E a paixão? Essa reside entre os homens, calçando e descalçando almas, entrando e saindo como quem invade uma casa sem pedir licença. Miseráveis! Que as palavras os engulam – súbditos do pecado, reféns do desejo! Quero lágrimas e dor em toda a sua extensão. Quero que sintam, na carne ou na alma, o tenebroso destino do além, o que não se explica, o que apenas se sente. Quero imagens de seres sedentos e ensanguentados que povoem as assombrosas tintas da capa, porque é no medo que a humanidade revela o seu rosto mais verdadeiro.

Mas quero também amar.
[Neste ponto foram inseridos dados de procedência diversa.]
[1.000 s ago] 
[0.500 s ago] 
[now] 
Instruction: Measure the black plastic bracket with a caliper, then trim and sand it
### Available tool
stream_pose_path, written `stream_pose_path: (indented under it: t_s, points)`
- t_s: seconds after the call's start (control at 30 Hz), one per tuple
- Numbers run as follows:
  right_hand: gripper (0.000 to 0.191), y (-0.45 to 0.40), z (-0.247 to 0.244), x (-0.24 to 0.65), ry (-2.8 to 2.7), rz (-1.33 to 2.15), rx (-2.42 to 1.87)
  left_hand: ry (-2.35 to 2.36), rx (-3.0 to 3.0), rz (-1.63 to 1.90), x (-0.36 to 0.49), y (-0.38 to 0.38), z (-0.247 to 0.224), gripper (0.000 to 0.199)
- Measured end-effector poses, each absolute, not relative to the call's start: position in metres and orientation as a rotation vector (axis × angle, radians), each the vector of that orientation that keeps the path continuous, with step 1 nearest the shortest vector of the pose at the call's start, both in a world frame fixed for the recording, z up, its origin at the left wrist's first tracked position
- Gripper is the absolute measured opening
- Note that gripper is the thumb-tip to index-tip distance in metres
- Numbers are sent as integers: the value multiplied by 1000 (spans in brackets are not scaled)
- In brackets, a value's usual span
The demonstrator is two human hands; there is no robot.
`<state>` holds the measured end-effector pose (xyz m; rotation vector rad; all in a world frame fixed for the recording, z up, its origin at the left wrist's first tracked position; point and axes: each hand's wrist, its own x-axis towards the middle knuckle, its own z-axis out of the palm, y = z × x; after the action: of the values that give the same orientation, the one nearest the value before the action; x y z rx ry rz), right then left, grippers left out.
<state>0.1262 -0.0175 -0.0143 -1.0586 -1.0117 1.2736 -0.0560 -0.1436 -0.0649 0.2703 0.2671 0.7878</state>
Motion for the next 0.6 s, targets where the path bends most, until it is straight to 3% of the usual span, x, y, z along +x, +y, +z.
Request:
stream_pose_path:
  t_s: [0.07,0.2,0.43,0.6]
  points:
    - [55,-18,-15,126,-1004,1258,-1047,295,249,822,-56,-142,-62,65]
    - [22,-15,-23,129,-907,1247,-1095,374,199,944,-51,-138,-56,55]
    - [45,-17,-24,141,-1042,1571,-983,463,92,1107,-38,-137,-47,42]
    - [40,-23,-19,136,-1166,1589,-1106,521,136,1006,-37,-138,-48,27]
Amar os homens de dor e as mulheres da vida. Amar os que tropeçam e se levantam. Porque entre a misericórdia e a paixão há um lucro que os separa, e é nesse abismo que se mede a condição humana. Quero, antes, arrancar fulgores de mulheres lindas, fortes e frágeis, e rejuvenescer nelas a esperança de viver, neste rochedo de dor e desilusões que é o mundo.

Quero o amor em todas as notas – no “dó” da promessa, no “ré” da espera, no “mi” da ternura e no compassivo “sol” das águas de Maputo. Quero cantar às Acácias, essas testemunhas silenciosas da cidade, sempre floridas mesmo quando o chão se torna árido. Cantarei às suas flores amarelas, que caem como pequenos sóis, e à inocente benevolência dessa montra urbana. Mas cantarei também o ultraje dos homens dos copos e da cevada, esses que buscam na bebida a coragem que lhes falta para amar.

E às mulheres da praça, essas frias almas que nos arrefecem o calor da vida? Essas que vendem o pão, o peixe, a esperança, e que à noite recolhem os sonhos para dentro das capulanas. São elas que sustentam o mundo com o peso das mãos. Restarão nelas, e em mim, sóbrias e leves tintas de amor cortês, e eu as cravarei no fim: às minhas confidentes, às mulheres que me ensinaram que a dignidade também se vende e se compra todos os dias, mas que o amor – o amor verdadeiro – nunca tem preço.

Aos meus filhos, o amor. A grandeza do bem-querer. Quero que sejam homens e mulheres do mundo. Compassivos, misericordiosos, honestos. Que saibam chorar e rir com a mesma intensidade. Quero mentes que brilham e corações humildes, imaculados e puros, ofuscados pela gratidão, mesmo que na mais iludida pretensão da alma. Quero que sejam verdadeiros, defensores de tudo aquilo em que realmente acreditam, mesmo que o mundo lhes diga o contrário.

A beleza da vida reside, intrinsecamente, em assumirmos o nós, sem medo de existir em comunhão. Aceitar e viver o Eu, com as suas imperfeições, e ainda assim não desistir do outro. Quero que sejam felizes por terem e livres por serem. Que a vida lhes ensine a amar, a acreditar, a sonhar e a alcançar. Que nunca confundam humildade com submissão, nem liberdade com solidão.

São estas páginas que a vida me obriga a ler nas agruras do destino e cada linha é um espelho onde revejo o que fui, o que sou e o que talvez ainda serei. Estou destroçado, sim, mas confiante. Porque há uma força que nasce da dor, e uma paz que se encontra depois do caos. Se a vida é o livro que me coube escrever, que seja então um livro de sangue e ternura, de perda e fé.

Sou o último livro de ficção de minha mãe, mas nela e através dela aprendi que toda a dor é também uma forma de amor. E que toda a história, por mais triste que seja, pode encontrar redenção na palavra.